You probably already visit feed reading sites/apps that display their own XML feeds (most blogs), or provide you with links that headlines from XML feeds from other people (e.g. Google News), or let you choose what feeds to display (My Yahoo or personalized Google). There are also generic feed reading sites (e.g. Google Reader). Modern browsers have feed reading capabilities (IE7 makes it more prominent).
fiber
See process.
Fiber Distributed Data Interface
See FDDI.
fiber optic cable
field
FIF
.fif. Fractal Image Format. A graphic image file format by Iterated Systems, Inc. (www.iterated.com) which uses fractals to compress images down by as much as 1/100th.
FIFO
First-In, First-Out. See queue.
file:///
The beginning of an URL which locates a file on the same computer as the client's browser.
File Transfer Protocol
See FTP.
finger
A TCP/IP utility that returns system info from a remote host that supports finger.
firewall

Security for a network and its connections to the Internet. It is usually hardware (eg a screening router), software (eg a proxy server), or both. Most firewall systems use one or more of the following methods:

• Packet filtering: A hardware method that utilizes a SR (screening router) to check incoming and outgoing packets and then either allows or rejects the packet based on security parameters such as whether the IP address is preauthorized, or based upon the TCP and UDP port numbers, thus enabling certain types of connections such as telnet or FTP. This method if effective, but is difficult to configure and may still be surpassed by IP spoofing. Packet filtering operates at the Network layer of the OSI Reference Model.
• Proxy server: A software version of a router. It also intercepts messages to and from the network. It hides the true network address (thus making it spoof proof) and can perform function beyond just security. A proxy server may be an application specific proxy. EG: A server may proxy HTTP for Web pages, FTP, RealAudio/Video, SMTP/POP for e-mail, NNTP for newsgroups, nearly any MIME type etc. Proxy servers work at the Application layer of the OSI Reference Model.
• Application gateway: A software method that only allows applications like FTP or telnet servers to connect. This method is effective but has connection limitations.
• Circuit level gateway: A hardware methods that only allows certain circuits to connect.

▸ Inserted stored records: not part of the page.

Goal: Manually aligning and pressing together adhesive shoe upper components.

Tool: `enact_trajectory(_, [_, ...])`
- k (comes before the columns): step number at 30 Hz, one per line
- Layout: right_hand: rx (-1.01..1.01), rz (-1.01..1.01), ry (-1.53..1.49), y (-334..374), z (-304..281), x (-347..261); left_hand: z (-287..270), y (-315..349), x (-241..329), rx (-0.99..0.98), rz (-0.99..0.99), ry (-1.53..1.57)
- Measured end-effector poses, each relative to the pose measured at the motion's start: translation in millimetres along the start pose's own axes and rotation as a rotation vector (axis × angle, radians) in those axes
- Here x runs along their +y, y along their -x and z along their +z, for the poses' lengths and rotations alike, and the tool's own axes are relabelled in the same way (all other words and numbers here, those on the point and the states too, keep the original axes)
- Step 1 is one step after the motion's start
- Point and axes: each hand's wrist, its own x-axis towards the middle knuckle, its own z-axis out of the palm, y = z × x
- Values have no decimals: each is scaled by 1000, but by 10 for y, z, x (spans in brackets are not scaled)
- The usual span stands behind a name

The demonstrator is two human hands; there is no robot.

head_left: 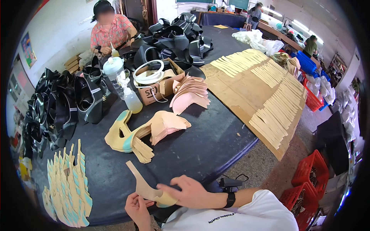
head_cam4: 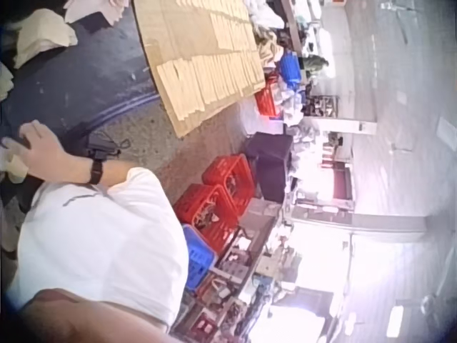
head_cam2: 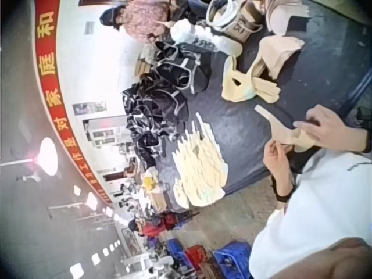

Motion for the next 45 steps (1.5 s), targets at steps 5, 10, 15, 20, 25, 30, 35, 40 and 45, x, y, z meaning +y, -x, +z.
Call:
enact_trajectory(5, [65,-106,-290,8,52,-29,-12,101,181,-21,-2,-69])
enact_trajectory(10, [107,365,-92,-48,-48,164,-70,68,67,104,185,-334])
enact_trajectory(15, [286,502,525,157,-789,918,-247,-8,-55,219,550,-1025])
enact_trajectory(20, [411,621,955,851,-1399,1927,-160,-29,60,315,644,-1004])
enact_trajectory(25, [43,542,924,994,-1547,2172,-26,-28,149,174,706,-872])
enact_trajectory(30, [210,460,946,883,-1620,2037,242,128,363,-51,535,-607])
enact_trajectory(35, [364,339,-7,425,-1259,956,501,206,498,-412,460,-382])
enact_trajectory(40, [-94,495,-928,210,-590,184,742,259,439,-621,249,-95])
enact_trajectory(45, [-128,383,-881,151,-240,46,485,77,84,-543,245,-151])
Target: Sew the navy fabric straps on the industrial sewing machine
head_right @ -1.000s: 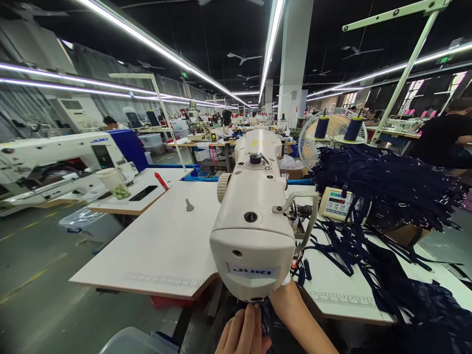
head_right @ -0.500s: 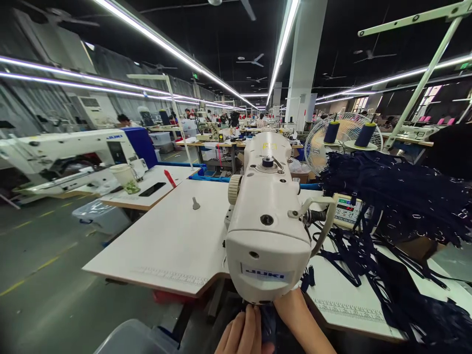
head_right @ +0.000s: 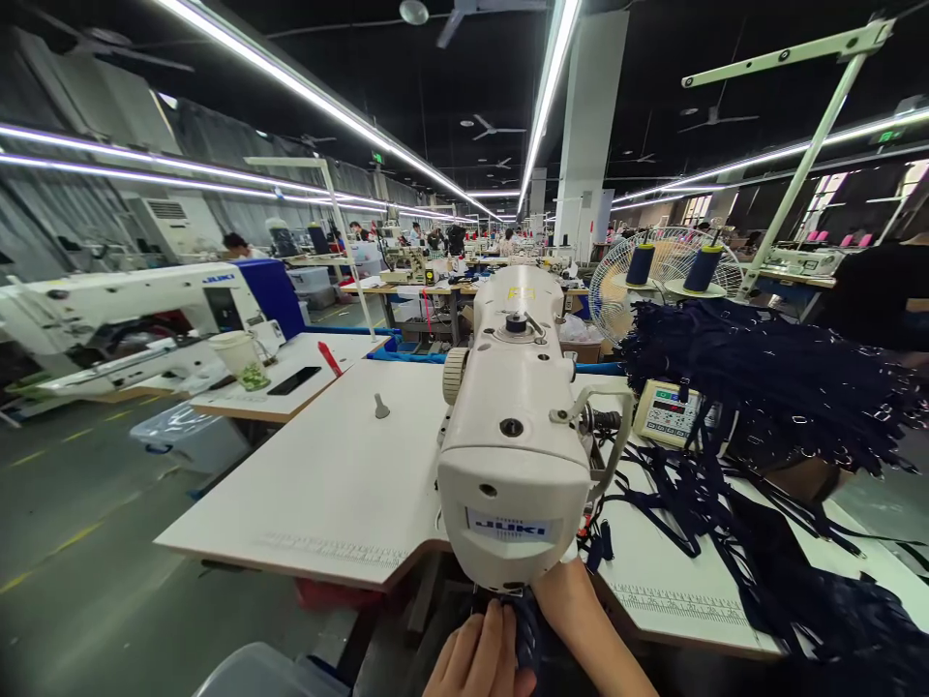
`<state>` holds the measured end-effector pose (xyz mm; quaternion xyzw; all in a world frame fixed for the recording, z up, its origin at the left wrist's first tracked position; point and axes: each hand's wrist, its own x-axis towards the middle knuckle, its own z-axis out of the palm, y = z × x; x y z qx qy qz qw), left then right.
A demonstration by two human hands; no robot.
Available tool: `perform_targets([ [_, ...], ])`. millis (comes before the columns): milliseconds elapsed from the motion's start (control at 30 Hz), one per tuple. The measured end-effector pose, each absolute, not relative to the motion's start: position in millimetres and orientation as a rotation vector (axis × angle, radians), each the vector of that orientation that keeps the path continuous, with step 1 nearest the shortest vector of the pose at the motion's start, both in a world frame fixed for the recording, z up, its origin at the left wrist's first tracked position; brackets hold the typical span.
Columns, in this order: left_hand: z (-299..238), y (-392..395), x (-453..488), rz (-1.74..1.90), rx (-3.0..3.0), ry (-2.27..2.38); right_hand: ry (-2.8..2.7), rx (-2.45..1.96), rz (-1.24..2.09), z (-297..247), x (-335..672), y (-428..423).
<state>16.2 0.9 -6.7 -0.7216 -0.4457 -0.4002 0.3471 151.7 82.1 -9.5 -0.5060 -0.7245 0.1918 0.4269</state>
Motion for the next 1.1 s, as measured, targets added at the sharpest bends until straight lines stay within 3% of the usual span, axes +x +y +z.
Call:
perform_targets([
  [1100, 0.1, 2.8, 12.2, -0.941, -1.936, -1.17, -1.743, -1.48, 0.554, -36.5, 154.8, 85.8],
])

In addition to a firewall, other security methods are commonly used such data encryption or, the most common method, requiring users to provide usernames and passwords. See also my article on Security.

Firewire
Apple's implementation of the IEEE 1394 standard. A Plug-and-Play technology designed to replace SCSI connections. It consists of a PCI card that supports data transfer that is good enough for video and hard drives. Firewire 400 is 400 Mb/s. Firewire 800 is 800 Mb/s. See also iLink.
firmware
Software written into ROM. ROMs, PROMs and EPROMs with data or programs recorded onto them are firmware.
first-class function
A function that is treated like first class object. A programming language is said to support first-class functions if a function can be made, used, and passed around like a class/object. A first-class function can be constructed, passed as an argument, returned as a value, etc. Here is an example in JavaScript:
function Bark() {
return "Ruff!";
}
Bark(); //The function can be run. Note the parentheses.

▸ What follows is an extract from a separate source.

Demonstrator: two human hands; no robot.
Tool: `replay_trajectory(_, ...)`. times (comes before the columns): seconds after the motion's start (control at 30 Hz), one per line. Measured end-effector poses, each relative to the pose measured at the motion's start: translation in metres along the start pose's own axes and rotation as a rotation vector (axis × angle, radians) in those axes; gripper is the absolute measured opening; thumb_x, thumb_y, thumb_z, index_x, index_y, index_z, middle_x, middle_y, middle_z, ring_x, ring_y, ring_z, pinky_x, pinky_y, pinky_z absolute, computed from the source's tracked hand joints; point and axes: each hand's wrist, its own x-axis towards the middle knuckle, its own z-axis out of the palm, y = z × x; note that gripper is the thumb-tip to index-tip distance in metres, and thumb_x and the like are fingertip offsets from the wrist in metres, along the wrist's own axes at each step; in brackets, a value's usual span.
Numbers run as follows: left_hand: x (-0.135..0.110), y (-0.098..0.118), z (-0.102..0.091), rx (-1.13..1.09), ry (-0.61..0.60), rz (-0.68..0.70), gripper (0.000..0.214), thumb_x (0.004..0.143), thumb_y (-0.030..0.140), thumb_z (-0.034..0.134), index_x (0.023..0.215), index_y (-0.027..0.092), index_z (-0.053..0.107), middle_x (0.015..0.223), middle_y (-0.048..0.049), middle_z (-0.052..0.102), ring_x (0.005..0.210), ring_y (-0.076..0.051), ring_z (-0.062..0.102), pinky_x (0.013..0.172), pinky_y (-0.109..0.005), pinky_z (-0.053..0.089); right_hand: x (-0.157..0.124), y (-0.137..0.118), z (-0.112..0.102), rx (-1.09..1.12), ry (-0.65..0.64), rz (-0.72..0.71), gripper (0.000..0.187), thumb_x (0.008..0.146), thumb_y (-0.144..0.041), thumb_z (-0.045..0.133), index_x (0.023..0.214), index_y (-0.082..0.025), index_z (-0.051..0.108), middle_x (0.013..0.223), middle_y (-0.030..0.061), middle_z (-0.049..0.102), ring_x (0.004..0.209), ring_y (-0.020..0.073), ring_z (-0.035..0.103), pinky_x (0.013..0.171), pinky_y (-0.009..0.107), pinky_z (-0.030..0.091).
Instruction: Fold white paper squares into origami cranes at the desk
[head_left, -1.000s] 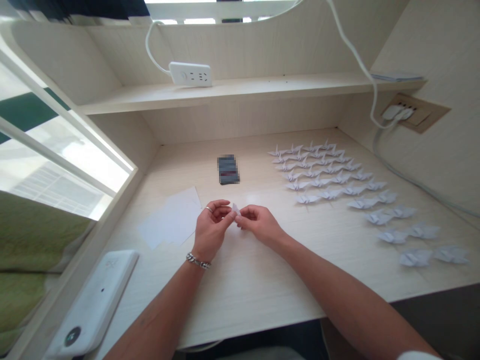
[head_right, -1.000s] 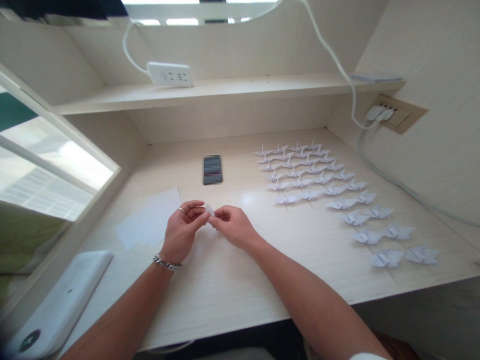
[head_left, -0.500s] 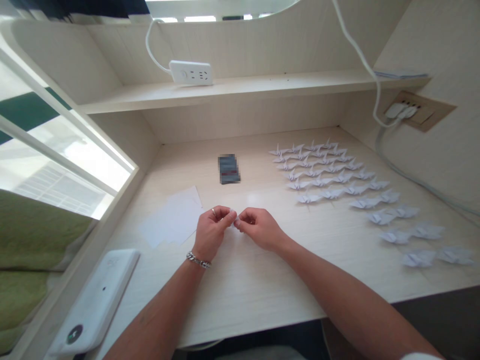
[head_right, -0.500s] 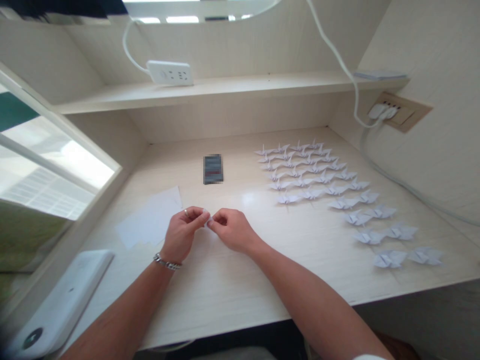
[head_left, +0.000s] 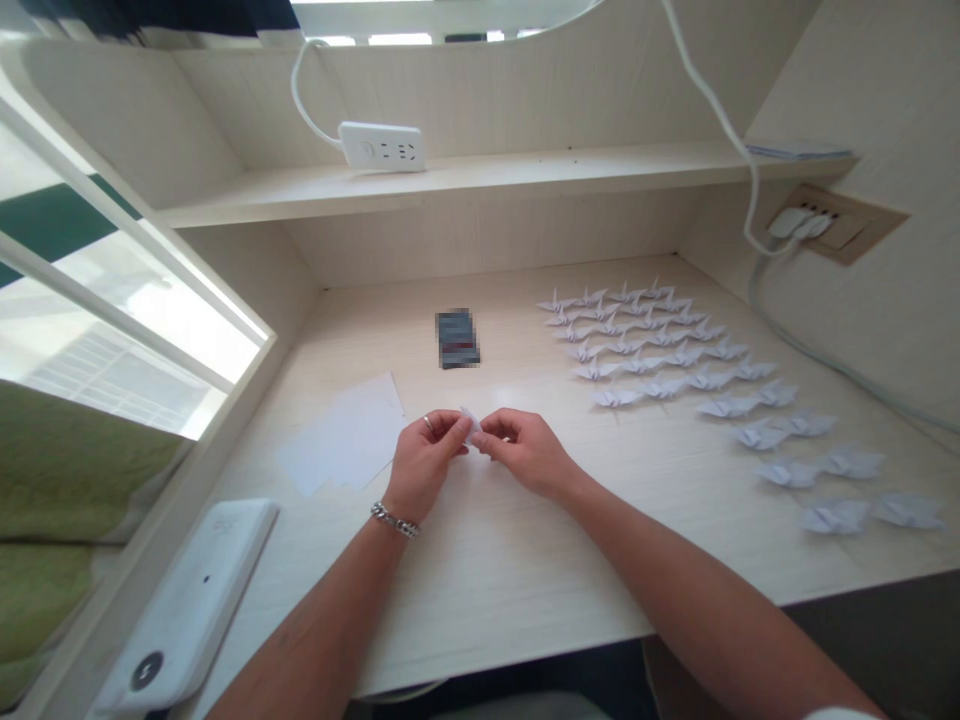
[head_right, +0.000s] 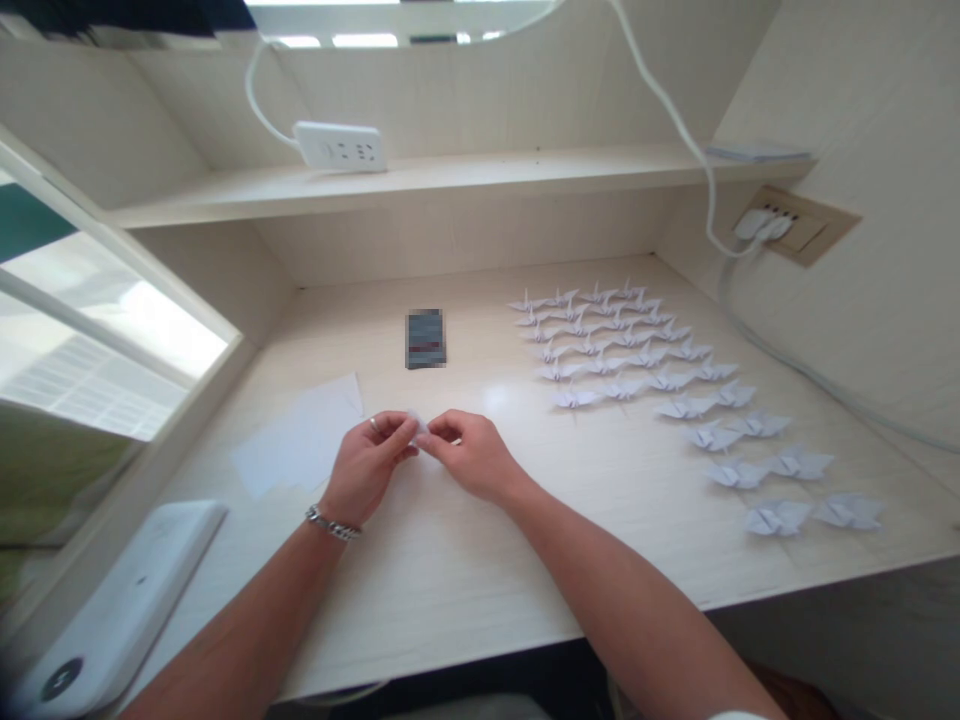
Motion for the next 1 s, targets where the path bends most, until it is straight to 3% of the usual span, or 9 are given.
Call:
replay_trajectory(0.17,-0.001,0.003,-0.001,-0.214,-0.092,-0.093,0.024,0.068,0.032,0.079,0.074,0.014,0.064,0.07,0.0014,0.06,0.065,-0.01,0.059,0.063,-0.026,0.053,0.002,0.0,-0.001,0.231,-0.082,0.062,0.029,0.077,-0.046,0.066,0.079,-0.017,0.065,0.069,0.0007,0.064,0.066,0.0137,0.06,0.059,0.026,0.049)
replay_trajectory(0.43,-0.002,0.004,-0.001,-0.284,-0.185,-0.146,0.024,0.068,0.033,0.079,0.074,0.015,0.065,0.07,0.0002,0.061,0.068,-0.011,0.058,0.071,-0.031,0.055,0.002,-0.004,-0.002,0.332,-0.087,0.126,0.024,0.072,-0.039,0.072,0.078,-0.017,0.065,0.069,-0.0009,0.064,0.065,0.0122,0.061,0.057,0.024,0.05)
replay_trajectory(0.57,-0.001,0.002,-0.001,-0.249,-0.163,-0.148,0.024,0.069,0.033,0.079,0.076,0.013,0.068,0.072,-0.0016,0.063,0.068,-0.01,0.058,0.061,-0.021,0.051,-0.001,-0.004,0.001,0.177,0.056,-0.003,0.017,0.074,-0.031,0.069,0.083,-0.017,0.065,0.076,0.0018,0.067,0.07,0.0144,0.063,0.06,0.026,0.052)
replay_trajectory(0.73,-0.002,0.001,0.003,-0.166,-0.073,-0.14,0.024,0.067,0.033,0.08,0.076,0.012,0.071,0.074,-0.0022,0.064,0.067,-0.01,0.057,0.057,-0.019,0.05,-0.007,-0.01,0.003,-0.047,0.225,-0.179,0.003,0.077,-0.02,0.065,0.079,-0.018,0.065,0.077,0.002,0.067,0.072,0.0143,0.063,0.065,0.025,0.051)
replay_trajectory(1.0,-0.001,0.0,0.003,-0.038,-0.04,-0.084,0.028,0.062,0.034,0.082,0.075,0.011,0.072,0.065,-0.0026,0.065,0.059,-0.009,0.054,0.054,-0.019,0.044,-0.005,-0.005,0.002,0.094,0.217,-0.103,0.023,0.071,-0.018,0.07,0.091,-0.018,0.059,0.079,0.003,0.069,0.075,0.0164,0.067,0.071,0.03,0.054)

function Dog(name, says) {
this.Name = name;
this.Speak = says;
}
myDog = new Dog("Spot", Bark); //The function passed. Note no parentheses.
myDog.Speak();

flash memory
Aka flash EEPROM. An EEPROM chip that writes or erases entire blocks of memory at a time instead of one byte at a time. Flash memory is therefore much faster and is commonly found in digital cameras.
A memory address that starts with zero and increments to the maximum address. In contrast, a memory address space is logically divided into segments. To access a space, a program must specify the segment number and the offset within the argument. Conversion between the two is called thunking.

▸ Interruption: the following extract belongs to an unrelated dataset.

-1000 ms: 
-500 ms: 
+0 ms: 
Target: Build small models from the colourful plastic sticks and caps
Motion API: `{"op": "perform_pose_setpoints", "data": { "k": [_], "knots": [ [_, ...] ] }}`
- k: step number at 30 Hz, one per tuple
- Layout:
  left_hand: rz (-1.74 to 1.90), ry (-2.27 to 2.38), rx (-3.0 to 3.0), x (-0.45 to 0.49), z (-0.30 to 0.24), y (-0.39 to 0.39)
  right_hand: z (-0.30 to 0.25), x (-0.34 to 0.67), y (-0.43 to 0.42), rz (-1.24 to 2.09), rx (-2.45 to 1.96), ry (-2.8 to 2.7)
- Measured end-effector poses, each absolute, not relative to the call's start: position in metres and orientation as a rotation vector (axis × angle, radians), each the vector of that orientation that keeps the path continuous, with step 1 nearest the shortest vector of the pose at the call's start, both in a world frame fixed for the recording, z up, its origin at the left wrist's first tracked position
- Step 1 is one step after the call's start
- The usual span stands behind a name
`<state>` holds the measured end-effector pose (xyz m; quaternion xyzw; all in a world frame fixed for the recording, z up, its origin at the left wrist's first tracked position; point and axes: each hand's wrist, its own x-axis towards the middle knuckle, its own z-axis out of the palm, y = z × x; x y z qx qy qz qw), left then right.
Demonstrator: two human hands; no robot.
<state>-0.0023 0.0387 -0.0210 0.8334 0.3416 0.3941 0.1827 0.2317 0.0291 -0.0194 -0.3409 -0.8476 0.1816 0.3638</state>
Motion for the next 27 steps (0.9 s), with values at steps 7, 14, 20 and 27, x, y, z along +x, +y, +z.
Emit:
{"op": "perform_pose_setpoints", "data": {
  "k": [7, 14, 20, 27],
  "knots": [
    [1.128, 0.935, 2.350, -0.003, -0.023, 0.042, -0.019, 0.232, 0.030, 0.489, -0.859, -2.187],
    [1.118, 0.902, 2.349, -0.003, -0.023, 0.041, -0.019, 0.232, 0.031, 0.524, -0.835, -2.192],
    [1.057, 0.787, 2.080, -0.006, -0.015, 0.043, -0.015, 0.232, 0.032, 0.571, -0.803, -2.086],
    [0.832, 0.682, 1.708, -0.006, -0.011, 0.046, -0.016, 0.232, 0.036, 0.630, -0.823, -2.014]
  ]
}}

Intel's 16-bit microprocessors (8086s to the80286s) and Win 3.X used 16-bit flat address spaces. Intel's 32-bit microprocessors (80386s to the Pentium III)  and Win 95+ use 32 bit segmented memory address spaces. The Mac OS has always used flat addressing.
flat database
A file of records without any particular organization. It is a collection of one-to-one relationships.
floating-point number
A number expressed as manitssa (basic number), an exponent, and a radix (number base). EG: 256 = 2.56 x 10^2, where 2.56 is the mantissa, 2 is the exponent, and 10 is the radix. Floating-point numbers with a radix of 10 are so common that they it is often assumed. EG: 256 may also be expressed as 2.56E2 or 2.56D2. See also Database Datatypes.
floating point unit
See FPU.
flip flop
(1) Aka bi-stable multi-vibrator. An electronic circuit that can be in one of two stable conditions. A flip flop is typically used to store a one bit of information.

The most common types of flip flops include: T (toggle), S-R (set/reset), J-K (a pair of S-R), and D (data).

At minimum such a circuit consists of two transistors or vacuum tubes. The first electronic flip-flop was invented in 1919 by W. H. Eccles and F. W. Jordan. It was called the Eccles-Jordan trigger circuit.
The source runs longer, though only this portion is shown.